Friday, October 19, 2018

What are we teaching and learning and losing along the way?



It’s all around us – more and more technology and less and less interaction with each other. I think that this, too, is a dynamic that has contributed to where we are in our world at the present time. I am often involved in discussions dedicated to how we get people to listen to and interact intentionally and meaningfully with each other and not shout each other down, which seems to be the preferred way to go for too many people in our world today.

Schools are increasing their use of technology, which has its obvious advantages, However, unfortunately, in too many cases this is done at the expense of teaching about how to be community – both what one gets from being part of a collective and the responsibility that goes into being a contributing member of a larger group of people.

According to a Nielsen report, adults in the United States watch five hours and four minutes of television per day on average (35.5 h/week, slightly more than 77 days per year). According to the Kaiser Family Foundation, kids ages 8-18 now spend, on average, 7.5 hours in front of a screen for entertainment each day, 4.5 of which are spent watching TV. Over a year, that adds up to 114 full days watching a screen for fun and not interacting with other people, learning and honing social skills and participating in interactive athletic or creative activity. Conversely, numerous studies indicate that families spend a total of 34 – 35 minutes together as a family unit per day on average, and little of that is used for communication. The family was always the first social frontier for children and traditionally it was within the context of this social unit that children learned how to communicate, share space with others, have compassion for one another, listen and so on. At this point, this is severely compromised, though there is good news as more and more modern families are cutting screen time and other diversions significantly and intentionally planning family time and planned interactive involvements with increasing regularity.
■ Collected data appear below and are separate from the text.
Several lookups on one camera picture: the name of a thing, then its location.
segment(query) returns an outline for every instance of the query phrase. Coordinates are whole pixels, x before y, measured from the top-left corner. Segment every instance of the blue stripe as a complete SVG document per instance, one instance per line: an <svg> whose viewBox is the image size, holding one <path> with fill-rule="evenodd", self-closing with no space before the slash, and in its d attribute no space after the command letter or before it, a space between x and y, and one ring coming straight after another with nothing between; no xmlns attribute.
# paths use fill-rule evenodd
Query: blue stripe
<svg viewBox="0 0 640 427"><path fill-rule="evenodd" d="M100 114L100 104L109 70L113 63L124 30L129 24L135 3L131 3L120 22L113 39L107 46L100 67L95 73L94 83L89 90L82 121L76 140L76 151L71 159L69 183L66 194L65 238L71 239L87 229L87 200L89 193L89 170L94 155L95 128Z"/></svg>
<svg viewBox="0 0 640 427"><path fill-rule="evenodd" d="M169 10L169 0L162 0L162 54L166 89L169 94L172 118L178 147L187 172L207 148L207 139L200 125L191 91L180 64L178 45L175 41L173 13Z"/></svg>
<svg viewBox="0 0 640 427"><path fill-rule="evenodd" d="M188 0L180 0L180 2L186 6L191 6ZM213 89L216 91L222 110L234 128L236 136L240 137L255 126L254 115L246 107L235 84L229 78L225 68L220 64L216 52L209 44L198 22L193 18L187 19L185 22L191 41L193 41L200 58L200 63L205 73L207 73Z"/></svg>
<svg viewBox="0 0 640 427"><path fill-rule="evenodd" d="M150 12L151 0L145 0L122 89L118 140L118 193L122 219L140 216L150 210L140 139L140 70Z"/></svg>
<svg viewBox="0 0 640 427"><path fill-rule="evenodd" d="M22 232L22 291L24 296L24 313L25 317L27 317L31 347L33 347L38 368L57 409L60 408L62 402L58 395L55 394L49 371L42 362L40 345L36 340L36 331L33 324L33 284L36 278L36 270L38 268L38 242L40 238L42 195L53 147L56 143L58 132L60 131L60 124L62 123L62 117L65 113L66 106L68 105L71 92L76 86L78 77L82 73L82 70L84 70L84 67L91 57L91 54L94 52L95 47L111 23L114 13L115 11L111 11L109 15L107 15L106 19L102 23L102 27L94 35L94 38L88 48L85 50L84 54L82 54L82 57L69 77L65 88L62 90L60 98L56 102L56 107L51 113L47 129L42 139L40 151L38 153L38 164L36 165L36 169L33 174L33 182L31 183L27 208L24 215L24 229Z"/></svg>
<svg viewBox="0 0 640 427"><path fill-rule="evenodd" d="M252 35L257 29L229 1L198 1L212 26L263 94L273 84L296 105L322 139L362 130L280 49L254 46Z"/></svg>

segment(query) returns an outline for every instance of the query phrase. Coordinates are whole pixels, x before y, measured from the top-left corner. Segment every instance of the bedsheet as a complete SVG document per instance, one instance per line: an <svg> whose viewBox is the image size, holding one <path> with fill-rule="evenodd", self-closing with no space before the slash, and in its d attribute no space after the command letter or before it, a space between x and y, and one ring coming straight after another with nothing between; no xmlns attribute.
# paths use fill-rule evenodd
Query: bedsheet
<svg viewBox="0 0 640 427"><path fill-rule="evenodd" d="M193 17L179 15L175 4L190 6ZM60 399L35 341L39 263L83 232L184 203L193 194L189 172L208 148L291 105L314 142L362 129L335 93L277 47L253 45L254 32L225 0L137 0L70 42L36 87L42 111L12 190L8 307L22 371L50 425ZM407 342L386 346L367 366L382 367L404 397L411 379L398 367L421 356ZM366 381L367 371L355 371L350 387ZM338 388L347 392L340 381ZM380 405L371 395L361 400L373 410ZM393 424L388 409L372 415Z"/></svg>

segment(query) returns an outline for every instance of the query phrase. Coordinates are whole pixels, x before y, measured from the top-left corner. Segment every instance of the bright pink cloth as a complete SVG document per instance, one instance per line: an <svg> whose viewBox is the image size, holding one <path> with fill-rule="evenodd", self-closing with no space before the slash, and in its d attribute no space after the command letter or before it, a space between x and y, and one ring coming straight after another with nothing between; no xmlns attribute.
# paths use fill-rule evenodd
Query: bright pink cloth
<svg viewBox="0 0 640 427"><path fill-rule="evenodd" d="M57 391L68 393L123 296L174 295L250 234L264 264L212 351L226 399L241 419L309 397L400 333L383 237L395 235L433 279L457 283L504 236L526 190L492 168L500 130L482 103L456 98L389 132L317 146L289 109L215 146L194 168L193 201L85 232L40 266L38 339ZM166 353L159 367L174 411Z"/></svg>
Schools (including those considered to be some of our better ones) have in some cases become places where kids are left to their own devices with on line learning materials, and may end up doing nothing but playing and watching screens until they are caught (which has happened). This is now the main means of “interaction,” – programmed, distilled, biased and doing the thinking for too many people today. Again, while our motivated students can move faster and more efficiently with this delivery of their educational program, we must ask at what cost. This is consistent with so many observations and complaints regarding our present media- driven culture, including worries about our children’s communication skills beyond texting and IM’ing. How do we roll it back?

As an educator who has worked so hard to help students develop these skills of collaboration and cooperation through the decades of my professional activity, I am horrified and scared that in many ways, the hard work that my colleagues and I engaged in with great success is no longer valued. We have always held that the role of education was not to facilitate the production of automatons yet in some of our educational venues, that is what is happening. Individuals are so wrapped up with their own progress and trajectory, they do not stop to think about the other people around them; and then stop to consider how we can learn with and from each other, contributing to a self-centered way of viewing one’s world.

In collaborating and cooperating with others we are forced to go outside of ourselves, perhaps even, to move from our comfort zone to our courage zone. Doing so should be celebrated and valued at this point in our lives when so much is at stake as we watch in horror as basic skills of communication and being concerned about what you hear as much as what I say is being sidelined for the repeated loud and, often, offensive shouting we observe in our daily lives.

Is this really the world we want our children to grow up in and repeat for generations to come? I would suggest that we all insure that we work on communication skills and demand that our schools do the same. Otherwise all of one’s acquired knowledge will not be used for the potential good it can serve. This is not the first time we are confronting this dilemma; our history is riddled with it. It just seems that the stakes continue to get higher and unless we really care about and interact with each other in a meaningful way…. Well, we already see the other option too present in our world!